### Problem description
The material below contains a line with "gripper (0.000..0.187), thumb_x" and a line with "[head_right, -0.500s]". Copy exactly those two lines and all lines between them.

### Information provided
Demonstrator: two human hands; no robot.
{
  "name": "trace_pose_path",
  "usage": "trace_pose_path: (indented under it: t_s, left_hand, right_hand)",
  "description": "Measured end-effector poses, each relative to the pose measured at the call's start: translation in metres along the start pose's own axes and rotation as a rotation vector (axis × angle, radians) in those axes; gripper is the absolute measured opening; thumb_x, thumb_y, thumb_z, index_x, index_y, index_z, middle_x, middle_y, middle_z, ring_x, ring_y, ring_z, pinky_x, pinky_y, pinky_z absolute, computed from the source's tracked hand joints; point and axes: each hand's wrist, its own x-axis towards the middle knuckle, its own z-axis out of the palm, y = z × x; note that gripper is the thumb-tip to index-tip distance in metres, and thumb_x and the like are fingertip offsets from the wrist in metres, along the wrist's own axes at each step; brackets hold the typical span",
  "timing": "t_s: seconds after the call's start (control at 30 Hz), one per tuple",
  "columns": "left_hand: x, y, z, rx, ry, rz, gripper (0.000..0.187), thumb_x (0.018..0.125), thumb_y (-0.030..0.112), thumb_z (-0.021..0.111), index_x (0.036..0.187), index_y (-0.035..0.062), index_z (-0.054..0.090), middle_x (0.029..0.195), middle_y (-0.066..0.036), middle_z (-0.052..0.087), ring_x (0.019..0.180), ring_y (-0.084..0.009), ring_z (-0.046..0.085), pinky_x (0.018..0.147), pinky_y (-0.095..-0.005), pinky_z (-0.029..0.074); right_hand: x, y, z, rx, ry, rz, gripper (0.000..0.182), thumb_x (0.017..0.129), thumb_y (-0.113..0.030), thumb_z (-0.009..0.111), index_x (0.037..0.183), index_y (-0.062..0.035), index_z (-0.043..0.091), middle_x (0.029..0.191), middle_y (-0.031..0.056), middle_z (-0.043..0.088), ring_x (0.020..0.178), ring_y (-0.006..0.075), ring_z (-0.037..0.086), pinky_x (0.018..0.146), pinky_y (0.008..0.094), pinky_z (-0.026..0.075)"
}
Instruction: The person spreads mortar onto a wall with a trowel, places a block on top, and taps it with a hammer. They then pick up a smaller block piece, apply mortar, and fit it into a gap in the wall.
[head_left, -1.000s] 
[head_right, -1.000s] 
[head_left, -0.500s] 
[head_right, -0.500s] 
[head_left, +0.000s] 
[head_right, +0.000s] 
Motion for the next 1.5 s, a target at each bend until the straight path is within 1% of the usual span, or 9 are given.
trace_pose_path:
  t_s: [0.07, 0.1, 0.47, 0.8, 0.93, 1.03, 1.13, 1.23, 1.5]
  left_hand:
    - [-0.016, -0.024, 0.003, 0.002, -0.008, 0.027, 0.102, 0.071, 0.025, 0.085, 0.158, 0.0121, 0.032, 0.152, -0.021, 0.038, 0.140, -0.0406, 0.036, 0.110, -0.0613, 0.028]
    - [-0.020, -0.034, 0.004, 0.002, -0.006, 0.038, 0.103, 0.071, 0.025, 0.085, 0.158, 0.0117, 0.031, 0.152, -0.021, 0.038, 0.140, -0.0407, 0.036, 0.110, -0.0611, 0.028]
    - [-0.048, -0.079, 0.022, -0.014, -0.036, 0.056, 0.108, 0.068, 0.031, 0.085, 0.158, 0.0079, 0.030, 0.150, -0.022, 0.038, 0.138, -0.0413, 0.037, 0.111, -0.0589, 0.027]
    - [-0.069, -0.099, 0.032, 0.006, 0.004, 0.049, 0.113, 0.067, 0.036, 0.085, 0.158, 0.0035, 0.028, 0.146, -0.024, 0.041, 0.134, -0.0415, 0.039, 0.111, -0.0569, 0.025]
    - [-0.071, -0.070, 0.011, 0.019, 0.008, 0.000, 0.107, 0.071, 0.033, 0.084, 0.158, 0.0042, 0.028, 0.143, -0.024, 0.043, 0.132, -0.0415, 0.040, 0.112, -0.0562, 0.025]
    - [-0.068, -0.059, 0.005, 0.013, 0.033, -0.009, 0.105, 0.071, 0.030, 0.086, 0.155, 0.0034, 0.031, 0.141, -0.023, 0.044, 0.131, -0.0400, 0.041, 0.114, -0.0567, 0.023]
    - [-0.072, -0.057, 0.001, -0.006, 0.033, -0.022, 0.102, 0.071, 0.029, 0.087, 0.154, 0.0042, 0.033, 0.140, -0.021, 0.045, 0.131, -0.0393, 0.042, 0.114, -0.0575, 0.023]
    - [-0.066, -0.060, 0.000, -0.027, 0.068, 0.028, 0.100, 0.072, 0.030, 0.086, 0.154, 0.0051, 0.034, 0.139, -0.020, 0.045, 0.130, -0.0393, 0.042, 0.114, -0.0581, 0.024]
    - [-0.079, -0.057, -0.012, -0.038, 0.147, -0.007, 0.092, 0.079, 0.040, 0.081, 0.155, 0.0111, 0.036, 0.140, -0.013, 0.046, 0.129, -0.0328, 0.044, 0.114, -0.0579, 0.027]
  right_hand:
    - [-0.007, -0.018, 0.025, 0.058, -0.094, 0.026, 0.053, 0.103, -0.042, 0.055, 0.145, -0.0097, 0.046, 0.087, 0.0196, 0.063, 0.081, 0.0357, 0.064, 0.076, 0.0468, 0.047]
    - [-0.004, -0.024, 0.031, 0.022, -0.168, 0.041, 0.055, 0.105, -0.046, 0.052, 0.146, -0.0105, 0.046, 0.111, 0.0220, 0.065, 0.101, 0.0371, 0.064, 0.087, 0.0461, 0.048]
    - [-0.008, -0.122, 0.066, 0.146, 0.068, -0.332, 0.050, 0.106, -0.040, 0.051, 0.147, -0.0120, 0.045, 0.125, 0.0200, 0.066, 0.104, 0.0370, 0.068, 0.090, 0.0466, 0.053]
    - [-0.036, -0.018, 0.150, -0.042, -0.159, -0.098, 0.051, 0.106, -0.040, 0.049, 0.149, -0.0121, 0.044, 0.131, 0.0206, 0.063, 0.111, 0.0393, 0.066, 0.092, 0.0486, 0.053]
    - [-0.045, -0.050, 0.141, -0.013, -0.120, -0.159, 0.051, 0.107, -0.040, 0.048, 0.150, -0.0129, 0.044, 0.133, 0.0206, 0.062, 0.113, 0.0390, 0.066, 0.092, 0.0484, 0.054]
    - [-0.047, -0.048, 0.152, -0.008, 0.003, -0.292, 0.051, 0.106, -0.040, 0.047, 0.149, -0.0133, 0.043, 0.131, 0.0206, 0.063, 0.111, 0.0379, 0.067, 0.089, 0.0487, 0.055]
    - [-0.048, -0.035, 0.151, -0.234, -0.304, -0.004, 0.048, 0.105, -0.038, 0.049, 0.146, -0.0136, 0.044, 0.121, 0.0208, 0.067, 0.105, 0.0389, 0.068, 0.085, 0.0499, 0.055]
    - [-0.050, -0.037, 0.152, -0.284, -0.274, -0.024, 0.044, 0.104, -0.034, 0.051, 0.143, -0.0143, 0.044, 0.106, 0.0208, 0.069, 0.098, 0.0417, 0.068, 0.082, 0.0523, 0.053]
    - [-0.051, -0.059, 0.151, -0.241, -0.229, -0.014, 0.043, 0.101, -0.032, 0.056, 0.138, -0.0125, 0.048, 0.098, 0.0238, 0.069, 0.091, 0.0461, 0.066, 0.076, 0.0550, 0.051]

### Output of the task
  "columns": "left_hand: x, y, z, rx, ry, rz, gripper (0.000..0.187), thumb_x (0.018..0.125), thumb_y (-0.030..0.112), thumb_z (-0.021..0.111), index_x (0.036..0.187), index_y (-0.035..0.062), index_z (-0.054..0.090), middle_x (0.029..0.195), middle_y (-0.066..0.036), middle_z (-0.052..0.087), ring_x (0.019..0.180), ring_y (-0.084..0.009), ring_z (-0.046..0.085), pinky_x (0.018..0.147), pinky_y (-0.095..-0.005), pinky_z (-0.029..0.074); right_hand: x, y, z, rx, ry, rz, gripper (0.000..0.182), thumb_x (0.017..0.129), thumb_y (-0.113..0.030), thumb_z (-0.009..0.111), index_x (0.037..0.183), index_y (-0.062..0.035), index_z (-0.043..0.091), middle_x (0.029..0.191), middle_y (-0.031..0.056), middle_z (-0.043..0.088), ring_x (0.020..0.178), ring_y (-0.006..0.075), ring_z (-0.037..0.086), pinky_x (0.018..0.146), pinky_y (0.008..0.094), pinky_z (-0.026..0.075)"
}
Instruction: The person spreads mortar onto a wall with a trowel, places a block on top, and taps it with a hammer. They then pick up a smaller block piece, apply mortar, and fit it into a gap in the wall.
[head_left, -1.000s] 
[head_right, -1.000s] 
[head_left, -0.500s] 
[head_right, -0.500s] 

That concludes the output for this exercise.